Dr McCarthy was one of the signatories of the accompanying letter. It was also signed by the Bishop of London, the Rt Revd Sarah Mullally, the Area Bishop of Barking, the Rt Revd Peter Hill, the Area Bishop of Stepney, the Rt Revd Dr Joanne Grenfell, and the Director of Mission and Public Aaffairs for the Archbishops’ Council, the Revd Dr Malcolm Brown.
It states: “Although there are likely to be minor differences in the approach taken by different NHS Trusts where Nightingale Hospitals are being established, we hope that by sharing the experience from Newham, we can help other areas to respond quickly and effectively.

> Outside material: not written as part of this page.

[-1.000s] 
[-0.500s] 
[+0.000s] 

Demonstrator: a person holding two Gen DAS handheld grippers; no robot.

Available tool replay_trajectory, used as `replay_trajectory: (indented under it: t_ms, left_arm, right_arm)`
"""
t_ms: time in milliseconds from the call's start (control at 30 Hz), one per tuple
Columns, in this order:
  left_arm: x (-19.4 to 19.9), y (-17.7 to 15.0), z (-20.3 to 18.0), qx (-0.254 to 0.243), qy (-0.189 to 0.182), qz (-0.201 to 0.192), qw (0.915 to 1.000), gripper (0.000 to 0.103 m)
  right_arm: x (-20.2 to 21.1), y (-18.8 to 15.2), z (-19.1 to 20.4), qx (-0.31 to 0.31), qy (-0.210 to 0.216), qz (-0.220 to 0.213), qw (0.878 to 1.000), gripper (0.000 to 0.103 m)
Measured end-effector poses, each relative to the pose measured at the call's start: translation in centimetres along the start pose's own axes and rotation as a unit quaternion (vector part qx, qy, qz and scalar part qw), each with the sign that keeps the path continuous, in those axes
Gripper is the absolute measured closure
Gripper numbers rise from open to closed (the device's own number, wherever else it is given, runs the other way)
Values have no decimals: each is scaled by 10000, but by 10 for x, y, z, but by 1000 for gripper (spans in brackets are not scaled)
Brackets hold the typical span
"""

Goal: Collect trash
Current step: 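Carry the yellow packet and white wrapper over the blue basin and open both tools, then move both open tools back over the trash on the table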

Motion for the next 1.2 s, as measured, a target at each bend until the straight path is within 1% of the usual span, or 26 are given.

“Of course, not every diocese will host a Nightingale Hospital, but we wanted to share this material with all of you as it remains possible that the need for further beds may result in the rapid expansion of the Nightingale hospital network.”
The Mission and Public Affairs team was preparing a similar note on chaplaincy at the new temporary morgues. It would be circulated over the weekend, the letter said. “The Bishop of St Albans also hopes to be in touch with details of a referral hotline that has been set up in his diocese for hospitals to seek pastoral care for bereaved families and which could be replicated elsewhere.”